Personal information
- Full name: Geoffrey Gay
- Date of birth: 4 February 1957 (age 69)
- Place of birth: Romford, England
- Height: 5 ft 10 in (1.78 m)
- Position: Midfielder

Youth career
- 1973–1975: Bolton Wanderers

Senior career*
- Years: Team / Apps / (Gls)
- 1975–1977: Bolton Wanderers / 0 / (0)
- 1977: → Exeter City (loan) / 6 / (0)
- 1977–1978: Southport / 40 / (5)
- 1978: Wigan Athletic / 1 / (0)
- 1978: Macclesfield Town / 5 / (3)
- 19??–1979: Bangor City
- 1979: Crewe Alexandra / 0 / (0)
- 1979–1982: Macclesfield Town / 115 / (8)
- Mossley
- Droylsden
- Chorley
- 1986: Macclesfield Town / 1 / (0)
- Mossley
- Horwich RMI

= Geoff Gay =

English footballer (born 1957)

Geoffrey Gay (born 4 February 1957) is an English former professional footballer. He played in the Football League for Exeter City, Southport and Wigan Athletic. Born in Romford, Gay's family moved to Tarvin and then Winsford in the North-West of England.

Gay turned professional with Bolton Wanderers in June 1975, having spent two years with Bolton as an apprentice. He joined Exeter City on loan in March 1977. On his debut for Exeter, away to Crewe Alexandra, Gay took over in goal after City keeper Richard Key broke his ankle. This was the first time in Exeter City's history that a debutant outfield player had taken over in goal.

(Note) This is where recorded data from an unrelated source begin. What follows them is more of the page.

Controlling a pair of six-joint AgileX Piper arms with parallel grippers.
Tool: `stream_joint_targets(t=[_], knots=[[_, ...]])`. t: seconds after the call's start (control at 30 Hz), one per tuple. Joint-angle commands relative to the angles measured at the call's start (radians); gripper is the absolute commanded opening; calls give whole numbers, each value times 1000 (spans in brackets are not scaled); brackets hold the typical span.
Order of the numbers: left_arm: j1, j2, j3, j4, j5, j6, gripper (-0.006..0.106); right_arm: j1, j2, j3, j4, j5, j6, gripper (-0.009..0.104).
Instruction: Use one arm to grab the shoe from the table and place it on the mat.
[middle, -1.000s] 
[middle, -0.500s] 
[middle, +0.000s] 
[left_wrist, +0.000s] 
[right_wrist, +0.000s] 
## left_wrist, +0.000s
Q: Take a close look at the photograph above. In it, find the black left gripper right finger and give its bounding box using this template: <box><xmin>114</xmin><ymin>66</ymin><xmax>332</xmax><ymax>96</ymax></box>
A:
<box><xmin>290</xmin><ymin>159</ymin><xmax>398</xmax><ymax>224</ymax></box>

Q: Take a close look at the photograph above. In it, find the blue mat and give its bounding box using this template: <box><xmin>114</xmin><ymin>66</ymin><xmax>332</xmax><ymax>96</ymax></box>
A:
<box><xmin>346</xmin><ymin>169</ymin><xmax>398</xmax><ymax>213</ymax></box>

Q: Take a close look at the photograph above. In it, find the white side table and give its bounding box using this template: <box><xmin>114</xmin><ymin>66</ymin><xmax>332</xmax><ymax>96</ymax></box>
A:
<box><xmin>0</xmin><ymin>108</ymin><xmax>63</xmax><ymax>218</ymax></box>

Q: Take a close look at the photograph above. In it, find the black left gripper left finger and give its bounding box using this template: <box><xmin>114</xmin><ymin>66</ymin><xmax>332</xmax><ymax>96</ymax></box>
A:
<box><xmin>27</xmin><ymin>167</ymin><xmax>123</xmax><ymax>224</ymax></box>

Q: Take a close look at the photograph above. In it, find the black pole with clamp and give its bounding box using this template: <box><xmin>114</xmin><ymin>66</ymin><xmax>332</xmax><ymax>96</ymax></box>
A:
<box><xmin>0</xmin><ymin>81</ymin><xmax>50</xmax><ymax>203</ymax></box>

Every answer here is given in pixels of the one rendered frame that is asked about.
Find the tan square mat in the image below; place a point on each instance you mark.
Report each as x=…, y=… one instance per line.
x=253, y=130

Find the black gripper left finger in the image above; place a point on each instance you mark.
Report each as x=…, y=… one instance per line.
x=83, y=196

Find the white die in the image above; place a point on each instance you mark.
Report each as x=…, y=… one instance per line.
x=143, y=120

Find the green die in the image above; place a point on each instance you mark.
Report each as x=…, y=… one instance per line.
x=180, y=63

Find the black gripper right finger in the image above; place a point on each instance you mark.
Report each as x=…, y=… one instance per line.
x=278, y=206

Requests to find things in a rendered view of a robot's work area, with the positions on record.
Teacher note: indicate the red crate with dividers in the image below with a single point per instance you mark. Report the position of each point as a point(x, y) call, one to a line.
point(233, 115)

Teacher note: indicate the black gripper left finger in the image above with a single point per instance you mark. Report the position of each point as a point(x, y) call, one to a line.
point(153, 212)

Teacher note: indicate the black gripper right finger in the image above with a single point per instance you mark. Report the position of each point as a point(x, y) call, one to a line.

Released by Bolton, he moved to Southport in August 1977, playing 40 times in Southport's final season in the Football League as they failed to gain re-election at the end of the season. In July 1978, Gay joined Wigan Athletic who had taken Southport's place as a League club. He played just once, in Wigan's first ever home game in the Football league, against Grimsby Town.

He left Wigan later that year, joining Macclesfield Town. This was followed by short spells with Bangor City and Crewe Alexandra before returning to Macclesfield Town in 1979. In December 1982, while playing for Macclesfield against Witton Albion, Gay broke his leg in three places and required the insertion of a metal plate. He later joined Mossley, Droylsden and Chorley before a second spell with Macclesfield, rejoining Mossley from there in the 1986 close season. He left Mossley in October 1986, joining Horwich RMI.

Away from football, Gay became a civil servant working for the Employment Department.